A helmet that uses microwaves to examine brain tissue has been found to accurately diagnose the type of stroke that a patient has suffered. If developed, the device could lead to early and correct diagnosis of stroke and may improve treatment for what is currently the 4th highest cause of death in the US.
According to the American Heart Association (AHA), there are 137,000 deaths a year due to stroke. Around 795,000 Americans suffer a stroke each year.
There are two main types of stroke: ischemic strokes, caused by an obstruction to the flow of blood such as a blood clot, and hemorrhagic strokes, caused by the rupture of an artery that feeds the brain. Both types of stroke result in a lack of blood being able to get to the brain of the sufferer.
The outcome of a stroke depends on where the stroke occurred and how much of the brain is affected. It can lead to paralysis, memory loss, problems with vision, problems with speech and death.
These two types of stroke require different kinds of treatment.

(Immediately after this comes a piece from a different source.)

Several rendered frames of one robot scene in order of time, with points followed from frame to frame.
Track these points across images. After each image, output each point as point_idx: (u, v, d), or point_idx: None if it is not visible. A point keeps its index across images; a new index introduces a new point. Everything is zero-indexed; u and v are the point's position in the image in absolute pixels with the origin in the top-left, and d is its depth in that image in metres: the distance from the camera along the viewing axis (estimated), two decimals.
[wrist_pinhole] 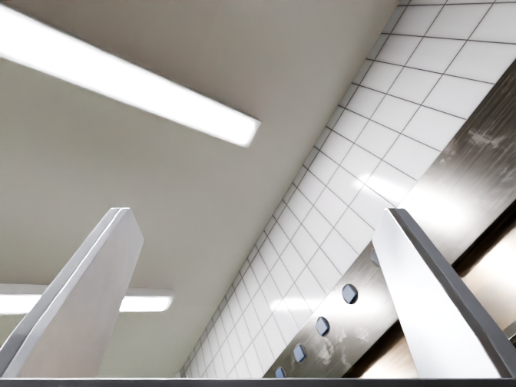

Ischemic strokes are usually caused by blood clots and are treatable with clot-dissolving medicine. However, this type of medicine is harmful to those who have suffered from hemorrhagic strokes.
A quick diagnosis is vital
The current problem is that external symptoms alone do not indicate what type of stroke someone has suffered. Treatment cannot begin until this diagnosis has been made, and at present this is done using a CT scan in a hospital.
A swift diagnosis means quick treatment and reducing the potential damage that a stroke can cause. This is what researchers from Sweden are hoping a new piece of technology will be able to provide.
The researchers state that acute thrombolytic treatment can dramatically reduce or abolish the symptoms of ischemic stroke. Also, a system that can be used to make a diagnosis prior to the patient arriving at a hospital will allow for this treatment to be utilized quickly.
Clot-dissolving medicine must be administered within 4 hours of the stroke's onset in order to be effective.
A prototype of the Strokefinder microwave helmet. The team are currently working on a mobile version of the device to use in ambulances.
Image credit: Gunilla Brocker
The researchers from Chalmers University of Technology, Sahlgrenska Academy and Sahlgrenska University Hospital tested two prototypes of the "Strokefinder" helmet. Strokefinder is a device that can determine whether a stroke is caused by a blood clot or bleeding by using microwaves to examine the brain's tissue.
The system is also self-learning, and so its diagnoses will become increasingly reliable over time as more patients are examined.
The researchers tested their prototypes on 45 stroke patients who had arrived at the hospital in a stable condition following initial assessment and treatment. This trial found that Strokefinder can successfully distinguish clots from bleeding, and bleeding subjects from healthy subjects.
The study is published in the IEEE Transactions on Biomedical Engineering journal.
'A major achievement'
Mikael Persson, professor of biomedical engineering at Chalmers University of Technology, says that these results show that they will be able to increase the number of stroke patients who receive optimal treatment when the instrument makes a diagnosis in an ambulance.
"The possibility to rule out bleeding already in the ambulance is a major achievement that will be of great benefit in acute stroke care. Equally exciting is the potential application in trauma care."
The wider benefits of this research are outlined further by Mikael Elam, professor of clinical neurophysiology at Sahlgrenska University Hospital:
"Since time is a critical factor for stroke treatment, the use of the instrument leads to patients suffering less extensive injury. This in turn can shorten the length of stay at hospitals and reduce the need for rehabilitation, thus providing a number of other positive consequences for both the patient and the health care system."
A mobile version of the Strokefinder is currently being completed in order to test the equipment in ambulances. Further studies also need to be carried out to compare the new system with CT scanning before the device can be used routinely.